### Work to complete:
Return every line of the data below, exactly.
━━ Dataset excerpt
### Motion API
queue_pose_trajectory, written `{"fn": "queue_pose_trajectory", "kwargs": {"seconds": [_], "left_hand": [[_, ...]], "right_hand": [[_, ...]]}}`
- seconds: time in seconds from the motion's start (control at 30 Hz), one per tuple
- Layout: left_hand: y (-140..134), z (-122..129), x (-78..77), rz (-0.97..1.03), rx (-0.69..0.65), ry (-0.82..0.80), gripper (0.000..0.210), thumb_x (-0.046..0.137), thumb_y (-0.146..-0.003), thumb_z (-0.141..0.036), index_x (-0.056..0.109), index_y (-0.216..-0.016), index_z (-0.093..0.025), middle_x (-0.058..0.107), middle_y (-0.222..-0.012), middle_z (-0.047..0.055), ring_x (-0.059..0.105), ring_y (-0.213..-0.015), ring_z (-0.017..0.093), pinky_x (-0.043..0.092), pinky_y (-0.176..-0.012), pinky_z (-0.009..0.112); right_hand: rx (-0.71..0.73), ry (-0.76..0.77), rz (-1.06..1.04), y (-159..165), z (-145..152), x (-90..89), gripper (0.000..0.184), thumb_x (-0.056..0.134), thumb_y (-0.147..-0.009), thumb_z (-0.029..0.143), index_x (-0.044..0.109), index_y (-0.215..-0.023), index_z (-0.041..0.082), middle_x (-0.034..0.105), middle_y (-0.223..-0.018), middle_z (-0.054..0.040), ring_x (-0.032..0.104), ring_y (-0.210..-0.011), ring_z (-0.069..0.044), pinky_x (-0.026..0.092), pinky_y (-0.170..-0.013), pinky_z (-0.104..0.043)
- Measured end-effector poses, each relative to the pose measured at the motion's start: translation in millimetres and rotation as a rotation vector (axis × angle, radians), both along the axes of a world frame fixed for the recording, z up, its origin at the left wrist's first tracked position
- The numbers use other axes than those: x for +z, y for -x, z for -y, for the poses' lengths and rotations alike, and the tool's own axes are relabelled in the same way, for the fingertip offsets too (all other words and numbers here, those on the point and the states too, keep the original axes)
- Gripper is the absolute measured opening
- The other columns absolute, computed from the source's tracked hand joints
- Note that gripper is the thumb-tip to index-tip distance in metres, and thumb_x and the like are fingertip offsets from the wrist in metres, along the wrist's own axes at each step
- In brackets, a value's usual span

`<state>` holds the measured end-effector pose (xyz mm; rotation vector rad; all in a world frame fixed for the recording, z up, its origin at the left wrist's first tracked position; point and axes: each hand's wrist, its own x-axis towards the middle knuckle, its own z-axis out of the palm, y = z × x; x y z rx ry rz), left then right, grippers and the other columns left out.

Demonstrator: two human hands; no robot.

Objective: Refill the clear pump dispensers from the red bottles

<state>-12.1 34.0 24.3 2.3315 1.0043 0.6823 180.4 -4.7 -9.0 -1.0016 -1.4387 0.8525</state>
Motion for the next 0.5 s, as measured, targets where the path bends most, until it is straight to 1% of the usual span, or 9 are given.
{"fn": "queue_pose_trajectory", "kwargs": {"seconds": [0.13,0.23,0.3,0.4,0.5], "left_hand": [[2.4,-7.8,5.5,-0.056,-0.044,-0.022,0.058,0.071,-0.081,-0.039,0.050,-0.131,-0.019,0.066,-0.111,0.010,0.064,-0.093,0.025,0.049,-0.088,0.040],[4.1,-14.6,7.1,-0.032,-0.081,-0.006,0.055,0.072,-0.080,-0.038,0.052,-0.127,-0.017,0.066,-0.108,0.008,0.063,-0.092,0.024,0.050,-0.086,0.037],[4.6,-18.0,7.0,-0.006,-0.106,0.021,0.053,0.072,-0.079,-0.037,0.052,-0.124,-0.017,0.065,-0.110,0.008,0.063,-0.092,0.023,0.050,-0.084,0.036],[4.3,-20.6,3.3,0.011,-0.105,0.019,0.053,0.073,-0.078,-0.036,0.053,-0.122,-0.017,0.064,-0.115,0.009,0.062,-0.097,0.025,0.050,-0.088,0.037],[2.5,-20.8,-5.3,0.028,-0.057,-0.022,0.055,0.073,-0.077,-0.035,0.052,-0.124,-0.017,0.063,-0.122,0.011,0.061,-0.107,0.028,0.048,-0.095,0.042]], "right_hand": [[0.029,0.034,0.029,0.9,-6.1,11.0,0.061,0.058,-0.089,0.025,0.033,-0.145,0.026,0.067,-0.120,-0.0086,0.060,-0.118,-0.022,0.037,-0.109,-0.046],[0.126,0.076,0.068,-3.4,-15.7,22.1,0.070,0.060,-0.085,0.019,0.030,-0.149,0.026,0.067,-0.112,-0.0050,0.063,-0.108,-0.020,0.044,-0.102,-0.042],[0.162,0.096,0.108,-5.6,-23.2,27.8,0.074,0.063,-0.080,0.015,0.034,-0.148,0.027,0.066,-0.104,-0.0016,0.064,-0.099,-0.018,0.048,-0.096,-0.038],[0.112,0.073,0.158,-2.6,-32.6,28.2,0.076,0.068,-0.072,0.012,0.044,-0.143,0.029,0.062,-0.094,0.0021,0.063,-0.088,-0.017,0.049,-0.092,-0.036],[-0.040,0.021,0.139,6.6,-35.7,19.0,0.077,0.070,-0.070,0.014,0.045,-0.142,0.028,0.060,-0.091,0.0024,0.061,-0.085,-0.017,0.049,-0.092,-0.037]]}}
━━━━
### Result below:
### Motion API
queue_pose_trajectory, written `{"fn": "queue_pose_trajectory", "kwargs": {"seconds": [_], "left_hand": [[_, ...]], "right_hand": [[_, ...]]}}`
- seconds: time in seconds from the motion's start (control at 30 Hz), one per tuple
- Layout: left_hand: y (-140..134), z (-122..129), x (-78..77), rz (-0.97..1.03), rx (-0.69..0.65), ry (-0.82..0.80), gripper (0.000..0.210), thumb_x (-0.046..0.137), thumb_y (-0.146..-0.003), thumb_z (-0.141..0.036), index_x (-0.056..0.109), index_y (-0.216..-0.016), index_z (-0.093..0.025), middle_x (-0.058..0.107), middle_y (-0.222..-0.012), middle_z (-0.047..0.055), ring_x (-0.059..0.105), ring_y (-0.213..-0.015), ring_z (-0.017..0.093), pinky_x (-0.043..0.092), pinky_y (-0.176..-0.012), pinky_z (-0.009..0.112); right_hand: rx (-0.71..0.73), ry (-0.76..0.77), rz (-1.06..1.04), y (-159..165), z (-145..152), x (-90..89), gripper (0.000..0.184), thumb_x (-0.056..0.134), thumb_y (-0.147..-0.009), thumb_z (-0.029..0.143), index_x (-0.044..0.109), index_y (-0.215..-0.023), index_z (-0.041..0.082), middle_x (-0.034..0.105), middle_y (-0.223..-0.018), middle_z (-0.054..0.040), ring_x (-0.032..0.104), ring_y (-0.210..-0.011), ring_z (-0.069..0.044), pinky_x (-0.026..0.092), pinky_y (-0.170..-0.013), pinky_z (-0.104..0.043)
- Measured end-effector poses, each relative to the pose measured at the motion's start: translation in millimetres and rotation as a rotation vector (axis × angle, radians), both along the axes of a world frame fixed for the recording, z up, its origin at the left wrist's first tracked position
- The numbers use other axes than those: x for +z, y for -x, z for -y, for the poses' lengths and rotations alike, and the tool's own axes are relabelled in the same way, for the fingertip offsets too (all other words and numbers here, those on the point and the states too, keep the original axes)
- Gripper is the absolute measured opening
- The other columns absolute, computed from the source's tracked hand joints
- Note that gripper is the thumb-tip to index-tip distance in metres, and thumb_x and the like are fingertip offsets from the wrist in metres, along the wrist's own axes at each step
- In brackets, a value's usual span

`<state>` holds the measured end-effector pose (xyz mm; rotation vector rad; all in a world frame fixed for the recording, z up, its origin at the left wrist's first tracked position; point and axes: each hand's wrist, its own x-axis towards the middle knuckle, its own z-axis out of the palm, y = z × x; x y z rx ry rz), left then right, grippers and the other columns left out.

Demonstrator: two human hands; no robot.

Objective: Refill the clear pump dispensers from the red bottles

<state>-12.1 34.0 24.3 2.3315 1.0043 0.6823 180.4 -4.7 -9.0 -1.0016 -1.4387 0.8525</state>
Motion for the next 0.5 s, as measured, targets where the path bends most, until it is straight to 1% of the usual span, or 9 are given.
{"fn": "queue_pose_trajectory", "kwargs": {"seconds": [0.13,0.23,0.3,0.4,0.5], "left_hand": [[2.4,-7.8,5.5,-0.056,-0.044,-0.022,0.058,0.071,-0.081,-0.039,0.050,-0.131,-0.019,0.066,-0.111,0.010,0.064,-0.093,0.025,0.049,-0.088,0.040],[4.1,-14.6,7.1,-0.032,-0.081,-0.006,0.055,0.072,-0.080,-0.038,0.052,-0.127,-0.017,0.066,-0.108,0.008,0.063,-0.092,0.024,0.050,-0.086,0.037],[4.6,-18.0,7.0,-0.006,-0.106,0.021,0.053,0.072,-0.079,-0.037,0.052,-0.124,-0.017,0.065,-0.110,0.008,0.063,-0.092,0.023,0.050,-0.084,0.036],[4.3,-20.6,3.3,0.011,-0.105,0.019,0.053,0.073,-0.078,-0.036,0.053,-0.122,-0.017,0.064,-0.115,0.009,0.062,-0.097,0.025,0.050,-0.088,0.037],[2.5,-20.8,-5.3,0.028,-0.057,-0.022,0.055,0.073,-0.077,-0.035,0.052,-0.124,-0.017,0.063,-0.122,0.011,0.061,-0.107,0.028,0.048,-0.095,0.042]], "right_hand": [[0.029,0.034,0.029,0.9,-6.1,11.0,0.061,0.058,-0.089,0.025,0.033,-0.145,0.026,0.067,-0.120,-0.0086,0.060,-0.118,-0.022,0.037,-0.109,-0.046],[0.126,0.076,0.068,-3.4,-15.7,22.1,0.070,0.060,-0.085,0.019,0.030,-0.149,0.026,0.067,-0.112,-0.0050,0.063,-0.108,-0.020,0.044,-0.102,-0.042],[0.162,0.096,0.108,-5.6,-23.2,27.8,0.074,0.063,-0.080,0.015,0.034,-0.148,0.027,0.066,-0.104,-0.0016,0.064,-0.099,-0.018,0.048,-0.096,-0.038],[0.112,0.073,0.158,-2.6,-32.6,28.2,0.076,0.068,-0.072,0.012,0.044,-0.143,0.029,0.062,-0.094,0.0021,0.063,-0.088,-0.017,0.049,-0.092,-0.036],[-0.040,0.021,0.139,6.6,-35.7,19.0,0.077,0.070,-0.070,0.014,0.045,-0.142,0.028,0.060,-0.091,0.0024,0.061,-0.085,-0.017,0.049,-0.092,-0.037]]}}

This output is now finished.